» **YOUR ASSIGNMENT**
Write out again the lines from the line with "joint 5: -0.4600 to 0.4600" up to and including the line with "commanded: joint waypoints", exactly as they stand below, and skip any picture.
+---+
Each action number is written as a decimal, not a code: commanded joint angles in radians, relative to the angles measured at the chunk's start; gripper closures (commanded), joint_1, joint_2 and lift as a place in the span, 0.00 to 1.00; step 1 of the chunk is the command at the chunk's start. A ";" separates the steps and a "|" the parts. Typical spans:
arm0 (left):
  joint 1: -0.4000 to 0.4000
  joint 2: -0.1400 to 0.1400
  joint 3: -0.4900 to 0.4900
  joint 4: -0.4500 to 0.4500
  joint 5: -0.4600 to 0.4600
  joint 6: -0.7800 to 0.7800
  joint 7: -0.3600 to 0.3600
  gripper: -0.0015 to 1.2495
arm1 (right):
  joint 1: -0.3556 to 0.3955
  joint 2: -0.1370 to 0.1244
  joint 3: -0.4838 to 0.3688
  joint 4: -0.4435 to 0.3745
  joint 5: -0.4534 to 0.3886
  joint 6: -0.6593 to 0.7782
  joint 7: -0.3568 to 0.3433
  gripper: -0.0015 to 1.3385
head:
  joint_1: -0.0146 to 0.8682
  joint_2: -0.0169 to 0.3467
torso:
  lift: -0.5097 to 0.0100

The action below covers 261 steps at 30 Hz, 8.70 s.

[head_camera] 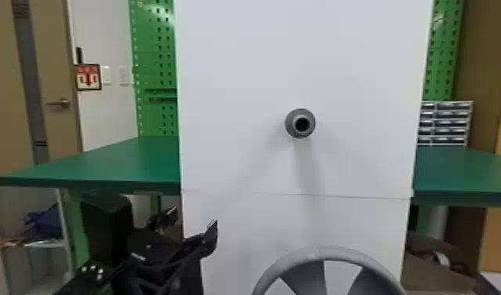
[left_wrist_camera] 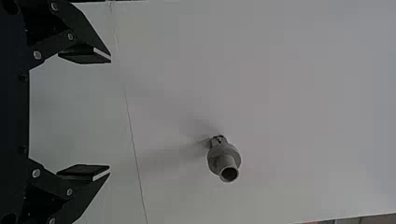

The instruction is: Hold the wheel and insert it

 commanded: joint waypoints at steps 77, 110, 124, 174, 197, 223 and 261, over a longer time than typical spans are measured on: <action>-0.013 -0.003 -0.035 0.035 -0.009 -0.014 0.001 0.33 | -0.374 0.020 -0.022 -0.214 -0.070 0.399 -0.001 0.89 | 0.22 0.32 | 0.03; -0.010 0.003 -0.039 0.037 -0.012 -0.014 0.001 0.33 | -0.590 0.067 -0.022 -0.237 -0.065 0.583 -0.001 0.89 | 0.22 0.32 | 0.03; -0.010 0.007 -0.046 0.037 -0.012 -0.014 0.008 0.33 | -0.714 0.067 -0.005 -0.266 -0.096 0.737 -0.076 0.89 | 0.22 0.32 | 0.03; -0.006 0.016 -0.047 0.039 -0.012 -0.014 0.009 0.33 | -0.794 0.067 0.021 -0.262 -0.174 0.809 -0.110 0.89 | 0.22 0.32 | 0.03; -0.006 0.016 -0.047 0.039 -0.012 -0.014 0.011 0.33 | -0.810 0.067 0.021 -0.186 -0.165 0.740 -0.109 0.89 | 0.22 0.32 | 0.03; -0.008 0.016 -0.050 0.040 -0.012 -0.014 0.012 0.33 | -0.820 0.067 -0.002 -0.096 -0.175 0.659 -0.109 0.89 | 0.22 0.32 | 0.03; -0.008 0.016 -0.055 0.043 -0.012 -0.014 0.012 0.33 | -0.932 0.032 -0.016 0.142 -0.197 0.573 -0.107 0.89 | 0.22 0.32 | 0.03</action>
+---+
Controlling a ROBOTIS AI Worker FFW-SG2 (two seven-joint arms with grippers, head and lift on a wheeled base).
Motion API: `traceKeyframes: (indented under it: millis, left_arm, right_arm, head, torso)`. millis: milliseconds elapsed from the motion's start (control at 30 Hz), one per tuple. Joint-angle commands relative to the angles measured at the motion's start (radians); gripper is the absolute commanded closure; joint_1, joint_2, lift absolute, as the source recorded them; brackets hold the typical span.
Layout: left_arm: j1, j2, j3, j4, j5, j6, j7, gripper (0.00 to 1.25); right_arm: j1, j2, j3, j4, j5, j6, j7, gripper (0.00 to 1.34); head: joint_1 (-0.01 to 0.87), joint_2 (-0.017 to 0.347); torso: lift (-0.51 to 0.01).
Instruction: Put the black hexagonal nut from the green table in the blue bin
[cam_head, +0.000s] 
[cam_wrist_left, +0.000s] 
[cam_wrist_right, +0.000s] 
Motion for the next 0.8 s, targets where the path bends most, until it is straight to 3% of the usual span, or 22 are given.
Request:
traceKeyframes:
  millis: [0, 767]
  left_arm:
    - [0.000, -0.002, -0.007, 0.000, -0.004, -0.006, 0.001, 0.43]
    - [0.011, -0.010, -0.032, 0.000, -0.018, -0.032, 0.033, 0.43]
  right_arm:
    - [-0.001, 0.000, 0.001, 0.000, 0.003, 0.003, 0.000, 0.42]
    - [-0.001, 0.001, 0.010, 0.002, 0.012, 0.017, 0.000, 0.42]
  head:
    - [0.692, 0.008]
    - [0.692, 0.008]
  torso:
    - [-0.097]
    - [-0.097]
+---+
» **ANSWER SECTION**
  joint 5: -0.4600 to 0.4600
  joint 6: -0.7800 to 0.7800
  joint 7: -0.3600 to 0.3600
  gripper: -0.0015 to 1.2495
arm1 (right):
  joint 1: -0.3556 to 0.3955
  joint 2: -0.1370 to 0.1244
  joint 3: -0.4838 to 0.3688
  joint 4: -0.4435 to 0.3745
  joint 5: -0.4534 to 0.3886
  joint 6: -0.6593 to 0.7782
  joint 7: -0.3568 to 0.3433
  gripper: -0.0015 to 1.3385
head:
  joint_1: -0.0146 to 0.8682
  joint_2: -0.0169 to 0.3467
torso:
  lift: -0.5097 to 0.0100

The action below covers 261 steps at 30 Hz, 8.70 s.

[head_camera] 
[left_wrist_camera] 

The instruction is: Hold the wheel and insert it

 commanded: joint waypoints at steps 77, 110, 124, 174, 197, 223 and 261, over a longer time than typical spans are measured on: <action>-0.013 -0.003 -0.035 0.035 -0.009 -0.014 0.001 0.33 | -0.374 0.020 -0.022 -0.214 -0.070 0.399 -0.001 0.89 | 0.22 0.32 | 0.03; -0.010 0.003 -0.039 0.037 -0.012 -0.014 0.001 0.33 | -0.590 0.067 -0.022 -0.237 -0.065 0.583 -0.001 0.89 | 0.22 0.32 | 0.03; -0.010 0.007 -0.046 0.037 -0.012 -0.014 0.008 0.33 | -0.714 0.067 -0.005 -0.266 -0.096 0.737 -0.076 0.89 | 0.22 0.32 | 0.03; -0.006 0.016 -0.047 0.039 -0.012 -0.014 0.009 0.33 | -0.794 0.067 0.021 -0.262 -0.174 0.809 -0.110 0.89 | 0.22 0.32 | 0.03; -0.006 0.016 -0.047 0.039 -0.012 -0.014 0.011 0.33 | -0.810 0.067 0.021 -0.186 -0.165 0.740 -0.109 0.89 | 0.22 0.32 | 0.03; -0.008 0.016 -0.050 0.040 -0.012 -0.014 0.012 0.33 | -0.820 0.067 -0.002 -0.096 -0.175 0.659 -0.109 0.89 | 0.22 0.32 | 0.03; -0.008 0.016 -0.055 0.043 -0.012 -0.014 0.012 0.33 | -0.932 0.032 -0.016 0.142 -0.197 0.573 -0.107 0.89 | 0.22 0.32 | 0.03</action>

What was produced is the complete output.